▸ **PROVIDED INFORMATION**:
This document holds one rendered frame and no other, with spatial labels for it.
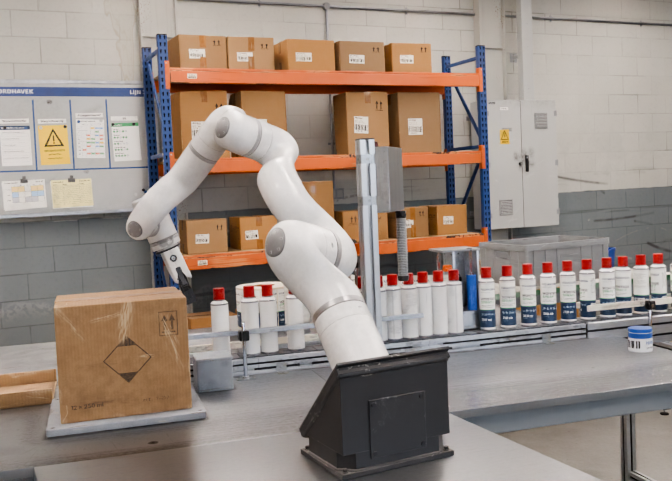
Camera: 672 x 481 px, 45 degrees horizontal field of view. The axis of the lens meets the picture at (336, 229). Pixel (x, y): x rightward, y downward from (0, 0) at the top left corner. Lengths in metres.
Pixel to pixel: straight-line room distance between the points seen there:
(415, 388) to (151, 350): 0.69
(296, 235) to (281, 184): 0.21
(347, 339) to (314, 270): 0.17
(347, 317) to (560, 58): 7.22
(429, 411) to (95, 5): 5.65
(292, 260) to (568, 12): 7.36
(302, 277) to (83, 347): 0.55
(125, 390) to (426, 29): 6.28
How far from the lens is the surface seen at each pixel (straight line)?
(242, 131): 2.00
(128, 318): 1.98
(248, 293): 2.42
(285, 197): 1.90
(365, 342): 1.66
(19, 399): 2.31
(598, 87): 9.03
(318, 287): 1.73
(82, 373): 1.99
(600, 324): 2.86
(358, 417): 1.54
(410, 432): 1.61
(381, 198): 2.35
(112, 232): 6.74
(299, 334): 2.46
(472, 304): 2.71
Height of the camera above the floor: 1.37
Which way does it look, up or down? 3 degrees down
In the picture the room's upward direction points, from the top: 3 degrees counter-clockwise
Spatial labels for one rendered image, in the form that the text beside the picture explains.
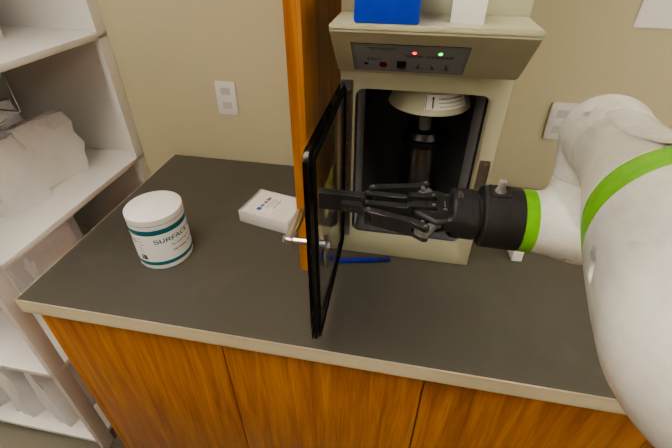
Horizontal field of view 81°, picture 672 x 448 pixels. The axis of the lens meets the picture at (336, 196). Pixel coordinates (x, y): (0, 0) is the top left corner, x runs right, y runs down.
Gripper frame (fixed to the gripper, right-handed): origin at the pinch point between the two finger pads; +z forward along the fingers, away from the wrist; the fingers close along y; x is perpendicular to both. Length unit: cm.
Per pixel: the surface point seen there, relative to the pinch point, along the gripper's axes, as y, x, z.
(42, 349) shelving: -3, 67, 89
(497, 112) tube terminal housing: -26.0, -6.1, -25.6
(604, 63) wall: -69, -5, -59
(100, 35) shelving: -65, -7, 89
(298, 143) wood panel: -16.9, -0.5, 11.5
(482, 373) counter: 2.9, 34.0, -27.7
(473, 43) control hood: -15.8, -20.7, -17.5
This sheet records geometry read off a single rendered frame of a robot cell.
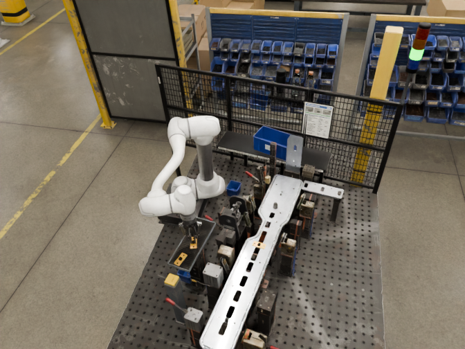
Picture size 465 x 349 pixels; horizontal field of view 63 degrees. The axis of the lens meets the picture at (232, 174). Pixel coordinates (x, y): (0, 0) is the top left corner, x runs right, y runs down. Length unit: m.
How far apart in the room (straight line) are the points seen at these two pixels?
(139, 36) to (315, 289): 3.17
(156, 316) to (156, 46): 2.90
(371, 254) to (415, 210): 1.48
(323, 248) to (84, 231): 2.42
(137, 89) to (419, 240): 3.50
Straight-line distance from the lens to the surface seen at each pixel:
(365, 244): 2.96
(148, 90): 4.82
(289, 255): 2.51
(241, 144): 3.13
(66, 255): 4.06
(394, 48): 2.65
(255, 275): 2.35
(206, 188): 2.76
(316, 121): 2.96
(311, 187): 2.83
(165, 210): 2.00
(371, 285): 2.77
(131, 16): 4.44
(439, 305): 3.71
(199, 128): 2.35
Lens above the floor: 3.00
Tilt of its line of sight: 43 degrees down
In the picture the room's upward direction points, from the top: 4 degrees counter-clockwise
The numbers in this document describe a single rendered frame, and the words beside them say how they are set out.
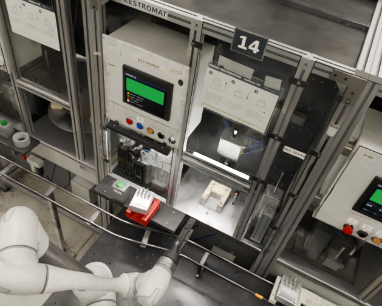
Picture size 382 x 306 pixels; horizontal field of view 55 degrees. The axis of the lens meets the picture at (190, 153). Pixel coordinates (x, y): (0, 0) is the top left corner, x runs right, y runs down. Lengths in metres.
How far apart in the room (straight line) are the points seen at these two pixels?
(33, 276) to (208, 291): 1.08
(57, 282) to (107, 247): 0.87
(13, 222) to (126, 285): 0.56
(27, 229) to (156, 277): 0.55
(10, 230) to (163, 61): 0.84
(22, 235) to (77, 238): 1.70
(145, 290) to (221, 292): 0.68
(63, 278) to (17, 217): 0.27
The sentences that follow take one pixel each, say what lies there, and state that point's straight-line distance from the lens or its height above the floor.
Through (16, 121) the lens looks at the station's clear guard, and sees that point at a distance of 2.61.
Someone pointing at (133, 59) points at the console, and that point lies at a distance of 1.61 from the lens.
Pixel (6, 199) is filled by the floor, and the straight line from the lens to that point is 3.43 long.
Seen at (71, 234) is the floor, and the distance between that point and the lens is 3.11.
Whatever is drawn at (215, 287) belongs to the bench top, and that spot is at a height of 0.68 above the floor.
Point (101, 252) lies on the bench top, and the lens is 2.22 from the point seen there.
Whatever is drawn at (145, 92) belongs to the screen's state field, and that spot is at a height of 1.65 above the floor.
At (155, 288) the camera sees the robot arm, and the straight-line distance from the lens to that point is 1.58.
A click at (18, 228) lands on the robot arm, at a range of 1.42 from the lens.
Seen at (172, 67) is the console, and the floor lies 1.81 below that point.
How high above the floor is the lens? 2.61
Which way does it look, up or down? 45 degrees down
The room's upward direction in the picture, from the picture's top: 10 degrees clockwise
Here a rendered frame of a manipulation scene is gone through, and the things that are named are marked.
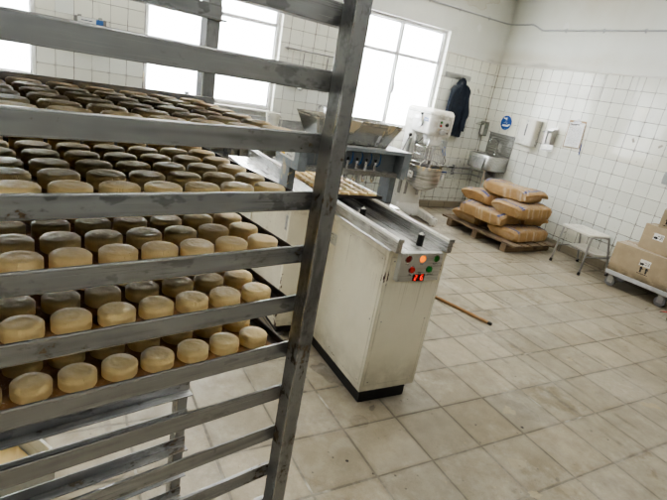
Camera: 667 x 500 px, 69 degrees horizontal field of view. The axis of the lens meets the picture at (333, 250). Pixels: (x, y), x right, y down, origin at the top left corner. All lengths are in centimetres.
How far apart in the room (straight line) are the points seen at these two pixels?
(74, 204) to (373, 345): 192
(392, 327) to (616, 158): 445
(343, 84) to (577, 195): 595
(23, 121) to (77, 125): 5
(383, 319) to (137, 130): 186
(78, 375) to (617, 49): 637
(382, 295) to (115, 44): 183
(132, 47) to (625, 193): 594
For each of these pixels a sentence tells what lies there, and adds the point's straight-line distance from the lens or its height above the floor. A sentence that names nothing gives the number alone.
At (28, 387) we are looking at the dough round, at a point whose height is 106.
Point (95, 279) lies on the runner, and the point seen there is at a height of 123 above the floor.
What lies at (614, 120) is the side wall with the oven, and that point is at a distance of 647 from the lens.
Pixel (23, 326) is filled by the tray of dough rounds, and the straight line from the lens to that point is 73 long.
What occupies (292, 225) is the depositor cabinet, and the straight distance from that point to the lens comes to 270.
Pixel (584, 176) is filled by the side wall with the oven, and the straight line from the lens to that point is 656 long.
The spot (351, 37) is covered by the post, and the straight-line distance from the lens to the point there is 73.
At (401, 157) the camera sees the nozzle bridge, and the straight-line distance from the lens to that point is 296.
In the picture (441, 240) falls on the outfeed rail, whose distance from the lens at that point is 237.
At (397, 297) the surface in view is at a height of 61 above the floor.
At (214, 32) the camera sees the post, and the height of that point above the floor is 155.
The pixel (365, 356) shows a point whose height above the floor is 29.
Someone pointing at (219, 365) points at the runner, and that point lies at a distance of 81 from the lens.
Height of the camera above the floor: 150
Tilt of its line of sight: 19 degrees down
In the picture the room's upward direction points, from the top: 10 degrees clockwise
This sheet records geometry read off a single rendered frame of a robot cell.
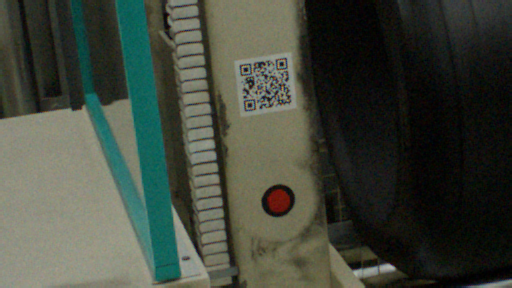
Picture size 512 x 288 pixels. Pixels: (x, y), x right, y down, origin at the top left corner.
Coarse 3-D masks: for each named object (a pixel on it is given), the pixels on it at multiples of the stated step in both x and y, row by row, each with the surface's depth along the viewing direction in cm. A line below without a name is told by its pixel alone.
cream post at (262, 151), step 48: (240, 0) 158; (288, 0) 159; (240, 48) 159; (288, 48) 161; (240, 144) 163; (288, 144) 165; (240, 192) 165; (288, 192) 167; (240, 240) 167; (288, 240) 168
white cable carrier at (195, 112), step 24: (168, 0) 158; (192, 0) 157; (168, 24) 162; (192, 24) 158; (192, 48) 159; (192, 72) 160; (192, 96) 160; (192, 120) 161; (192, 144) 162; (192, 168) 163; (216, 168) 164; (192, 192) 169; (216, 192) 165; (216, 216) 166; (216, 240) 167; (216, 264) 168
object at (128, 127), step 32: (96, 0) 109; (128, 0) 85; (96, 32) 116; (128, 32) 85; (96, 64) 123; (128, 64) 86; (96, 96) 131; (128, 96) 88; (96, 128) 129; (128, 128) 100; (160, 128) 88; (128, 160) 105; (160, 160) 88; (128, 192) 107; (160, 192) 89; (160, 224) 90; (160, 256) 90
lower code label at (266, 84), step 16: (240, 64) 160; (256, 64) 160; (272, 64) 161; (288, 64) 161; (240, 80) 160; (256, 80) 161; (272, 80) 162; (288, 80) 162; (240, 96) 161; (256, 96) 162; (272, 96) 162; (288, 96) 163; (256, 112) 162
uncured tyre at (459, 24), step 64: (320, 0) 188; (384, 0) 153; (448, 0) 148; (320, 64) 193; (384, 64) 203; (448, 64) 147; (384, 128) 202; (448, 128) 149; (384, 192) 196; (448, 192) 152; (384, 256) 174; (448, 256) 161

▸ **DESCRIPTION OF THE TASK**: Please reproduce, word for word, every line from the first line of the records above through the line containing "Gripper frame (fixed", and leave out the pictures.

▸ **RESULT OF THE EXERCISE**:
This document holds one rendered frame and no other, with spatial labels for it.
Camera: 672 x 481 px, 45 degrees horizontal field of view. The axis of the lens meets the picture at (336, 229). Pixel (x, y): x rightward, y downward from (0, 0) at the top left corner. Lengths in metres.
Pixel to pixel: straight-line room distance between the points seen there:
(415, 388) to (151, 350): 0.69
(296, 235) to (281, 184): 0.21
(347, 339) to (314, 270): 0.17
(347, 317) to (560, 58): 7.22
(429, 411) to (95, 5): 5.65
(292, 260) to (568, 12): 7.36
(302, 277) to (83, 347): 0.55
(125, 390) to (426, 29): 6.28
How far from the lens is the surface seen at each pixel (straight line)?
(242, 131): 2.00
(128, 318): 1.98
(248, 293): 2.42
(285, 197): 1.90
(365, 342): 1.66
(19, 399): 2.31
(598, 87): 9.03
(318, 287): 1.73
(82, 373): 1.99
(600, 324): 2.86
(358, 417): 1.54
(410, 432): 1.61
(381, 198): 2.35
(112, 232): 6.74
(299, 334): 2.46
(472, 304): 2.71
Height of the camera above the floor: 1.37
Which way does it look, up or down? 3 degrees down
In the picture the room's upward direction points, from the top: 3 degrees counter-clockwise
Spatial labels for one rendered image, in the form that the text beside the picture explains.
Horizontal field of view 81°, picture 672 x 448 pixels. The axis of the lens meets the picture at (336, 196). Pixel coordinates (x, y): (0, 0) is the top left corner, x runs right, y runs down.
Gripper frame (fixed to the gripper, right-handed): origin at the pinch point between the two finger pads; +z forward along the fingers, away from the wrist; the fingers close along y; x is perpendicular to both. Length unit: cm.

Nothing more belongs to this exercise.